[WORK ORDER]: Reproduce the full set of records that follow, exactly as shown.

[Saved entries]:
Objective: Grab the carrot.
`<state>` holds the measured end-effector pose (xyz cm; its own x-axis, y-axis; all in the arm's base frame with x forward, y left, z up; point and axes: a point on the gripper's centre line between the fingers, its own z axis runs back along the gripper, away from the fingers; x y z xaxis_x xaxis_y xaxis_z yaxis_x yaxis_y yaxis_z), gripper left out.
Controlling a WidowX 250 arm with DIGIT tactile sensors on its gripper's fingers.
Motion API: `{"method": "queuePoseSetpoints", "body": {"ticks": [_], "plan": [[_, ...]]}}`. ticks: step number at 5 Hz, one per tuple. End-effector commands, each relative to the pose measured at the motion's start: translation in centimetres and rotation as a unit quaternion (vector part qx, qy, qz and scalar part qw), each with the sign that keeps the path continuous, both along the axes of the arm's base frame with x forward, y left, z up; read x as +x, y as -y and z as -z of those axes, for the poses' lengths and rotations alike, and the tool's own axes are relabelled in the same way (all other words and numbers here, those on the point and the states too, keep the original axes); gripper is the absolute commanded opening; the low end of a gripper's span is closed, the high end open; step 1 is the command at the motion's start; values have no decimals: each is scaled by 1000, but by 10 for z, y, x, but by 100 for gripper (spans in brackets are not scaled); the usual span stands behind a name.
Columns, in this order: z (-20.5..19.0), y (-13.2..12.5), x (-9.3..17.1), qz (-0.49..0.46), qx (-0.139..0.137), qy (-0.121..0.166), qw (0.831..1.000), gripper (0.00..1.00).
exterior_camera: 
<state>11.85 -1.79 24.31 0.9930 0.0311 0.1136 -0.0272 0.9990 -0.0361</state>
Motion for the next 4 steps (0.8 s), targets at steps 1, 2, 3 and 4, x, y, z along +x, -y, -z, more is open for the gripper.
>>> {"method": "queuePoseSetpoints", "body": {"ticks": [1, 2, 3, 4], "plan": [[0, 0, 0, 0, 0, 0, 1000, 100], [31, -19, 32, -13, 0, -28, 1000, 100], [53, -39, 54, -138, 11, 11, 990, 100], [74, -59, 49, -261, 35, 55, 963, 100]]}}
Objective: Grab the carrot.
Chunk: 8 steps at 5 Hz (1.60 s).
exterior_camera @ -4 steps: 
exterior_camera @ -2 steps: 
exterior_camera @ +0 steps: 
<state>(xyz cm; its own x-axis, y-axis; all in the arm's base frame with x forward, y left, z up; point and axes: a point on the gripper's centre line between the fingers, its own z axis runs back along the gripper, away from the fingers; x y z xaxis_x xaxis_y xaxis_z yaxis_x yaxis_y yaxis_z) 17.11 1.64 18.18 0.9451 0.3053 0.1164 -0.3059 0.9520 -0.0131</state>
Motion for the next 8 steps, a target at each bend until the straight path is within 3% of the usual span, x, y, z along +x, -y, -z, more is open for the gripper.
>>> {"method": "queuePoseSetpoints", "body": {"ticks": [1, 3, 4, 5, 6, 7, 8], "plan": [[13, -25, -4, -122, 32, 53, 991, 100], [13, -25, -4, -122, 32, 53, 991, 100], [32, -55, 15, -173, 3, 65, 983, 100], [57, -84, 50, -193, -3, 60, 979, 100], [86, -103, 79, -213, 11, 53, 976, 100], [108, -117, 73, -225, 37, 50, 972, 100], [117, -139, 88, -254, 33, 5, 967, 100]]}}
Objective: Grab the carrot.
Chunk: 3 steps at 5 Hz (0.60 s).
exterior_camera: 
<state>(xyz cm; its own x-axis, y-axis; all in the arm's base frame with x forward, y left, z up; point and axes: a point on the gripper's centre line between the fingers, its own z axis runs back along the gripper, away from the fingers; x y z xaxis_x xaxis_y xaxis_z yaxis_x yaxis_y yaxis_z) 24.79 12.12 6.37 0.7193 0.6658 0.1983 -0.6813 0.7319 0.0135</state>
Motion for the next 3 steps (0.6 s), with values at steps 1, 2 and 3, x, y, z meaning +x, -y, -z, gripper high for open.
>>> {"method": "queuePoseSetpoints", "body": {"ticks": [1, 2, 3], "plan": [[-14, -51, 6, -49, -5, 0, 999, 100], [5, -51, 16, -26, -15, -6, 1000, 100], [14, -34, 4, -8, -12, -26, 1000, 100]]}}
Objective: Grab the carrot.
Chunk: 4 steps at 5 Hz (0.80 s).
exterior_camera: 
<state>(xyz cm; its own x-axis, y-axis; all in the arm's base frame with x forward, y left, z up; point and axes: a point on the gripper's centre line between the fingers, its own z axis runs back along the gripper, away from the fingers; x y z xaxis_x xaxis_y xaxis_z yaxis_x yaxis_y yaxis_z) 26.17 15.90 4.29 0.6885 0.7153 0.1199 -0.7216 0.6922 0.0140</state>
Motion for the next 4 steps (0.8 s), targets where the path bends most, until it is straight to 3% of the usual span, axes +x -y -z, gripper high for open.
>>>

[OUTPUT]:
Objective: Grab the carrot.
`<state>` holds the measured end-effector pose (xyz cm; its own x-axis, y-axis; all in the arm's base frame with x forward, y left, z up; point and axes: a point on the gripper's centre line between the fingers, its own z axis runs back along the gripper, away from the fingers; x y z xaxis_x xaxis_y xaxis_z yaxis_x yaxis_y yaxis_z), gripper left out.
Controlling a WidowX 250 arm with DIGIT tactile sensors on its gripper's fingers.
Motion API: `{"method": "queuePoseSetpoints", "body": {"ticks": [_], "plan": [[_, ...]]}}`. ticks: step number at 5 Hz, one per tuple. End-effector commands, each relative to the pose measured at the motion's start: translation in centimetres and rotation as a unit quaternion (vector part qx, qy, qz and scalar part qw), each with the sign that keeps the path continuous, both along the axes of the arm's base frame with x forward, y left, z up; read x as +x, y as -y and z as -z of those axes, for the poses' lengths and rotations alike, and the tool's own axes are relabelled in the same way (all other words and numbers here, those on the point and the states too, keep the original axes); gripper is the absolute commanded opening; the low end of a gripper's span is closed, the high end open; step 1 is the command at the motion's start; values have no decimals: each is scaled by 1000, but by 10 for z, y, x, but by 100 for gripper (spans in brackets are not scaled); the usual span stands behind a name.
Columns, in this order: z (-20.5..19.0), y (-13.2..12.5), x (-9.3..17.1), qz (-0.49..0.46), qx (-0.139..0.137), qy (-0.121..0.166), qw (0.831..1.000), gripper (0.00..1.00).
exterior_camera: 
<state>11.85 -1.79 24.31 0.9930 0.0311 0.1136 -0.0272 0.9990 -0.0361</state>
Motion for the next 4 steps (0.8 s), targets at steps 1, 2, 3 and 4, x, y, z along +x, -y, -z, more is open for the gripper.
>>> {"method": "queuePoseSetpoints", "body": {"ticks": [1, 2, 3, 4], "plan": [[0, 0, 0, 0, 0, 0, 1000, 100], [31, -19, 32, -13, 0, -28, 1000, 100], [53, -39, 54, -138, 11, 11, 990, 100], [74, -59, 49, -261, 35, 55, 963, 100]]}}
Objective: Grab the carrot.
Chunk: 8 steps at 5 Hz (1.60 s).
exterior_camera @ -4 steps: 
exterior_camera @ -2 steps: 
exterior_camera @ +0 steps: 
<state>(xyz cm; its own x-axis, y-axis; all in the arm's base frame with x forward, y left, z up; point and axes: a point on the gripper's centre line between the fingers, its own z axis runs back along the gripper, away from the fingers; x y z xaxis_x xaxis_y xaxis_z yaxis_x yaxis_y yaxis_z) 17.11 1.64 18.18 0.9451 0.3053 0.1164 -0.3059 0.9520 -0.0131</state>
Motion for the next 8 steps, a target at each bend until the straight path is within 3% of the usual span, x, y, z along +x, -y, -z, more is open for the gripper.
>>> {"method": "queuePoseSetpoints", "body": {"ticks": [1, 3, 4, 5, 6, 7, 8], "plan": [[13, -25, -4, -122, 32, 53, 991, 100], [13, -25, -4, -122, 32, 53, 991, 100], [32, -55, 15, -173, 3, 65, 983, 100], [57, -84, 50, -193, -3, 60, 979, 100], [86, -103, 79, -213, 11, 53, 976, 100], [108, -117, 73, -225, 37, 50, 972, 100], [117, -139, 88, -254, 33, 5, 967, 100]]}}
Objective: Grab the carrot.
Chunk: 3 steps at 5 Hz (0.60 s).
exterior_camera: 
<state>(xyz cm; its own x-axis, y-axis; all in the arm's base frame with x forward, y left, z up; point and axes: a point on the gripper's centre line between the fingers, its own z axis runs back along the gripper, away from the fingers; x y z xaxis_x xaxis_y xaxis_z yaxis_x yaxis_y yaxis_z) 24.79 12.12 6.37 0.7193 0.6658 0.1983 -0.6813 0.7319 0.0135</state>
Motion for the next 3 steps (0.6 s), with values at steps 1, 2 and 3, x, y, z meaning +x, -y, -z, gripper high for open.
>>> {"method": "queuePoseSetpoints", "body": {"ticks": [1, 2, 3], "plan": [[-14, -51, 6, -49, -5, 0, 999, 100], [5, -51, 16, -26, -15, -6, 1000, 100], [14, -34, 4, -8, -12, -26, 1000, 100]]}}
Objective: Grab the carrot.
Chunk: 4 steps at 5 Hz (0.80 s).
exterior_camera: 
<state>(xyz cm; its own x-axis, y-axis; all in the arm's base frame with x forward, y left, z up; point and axes: a point on the gripper's centre line between the fingers, its own z axis runs back along the gripper, away from the fingers; x y z xaxis_x xaxis_y xaxis_z yaxis_x yaxis_y yaxis_z) 26.17 15.90 4.29 0.6885 0.7153 0.1199 -0.7216 0.6922 0.0140</state>
Motion for the next 4 steps (0.8 s), targets where the path bends most, until it is straight to 3% of the usual span, axes +x -y -z, gripper high for open.
>>>

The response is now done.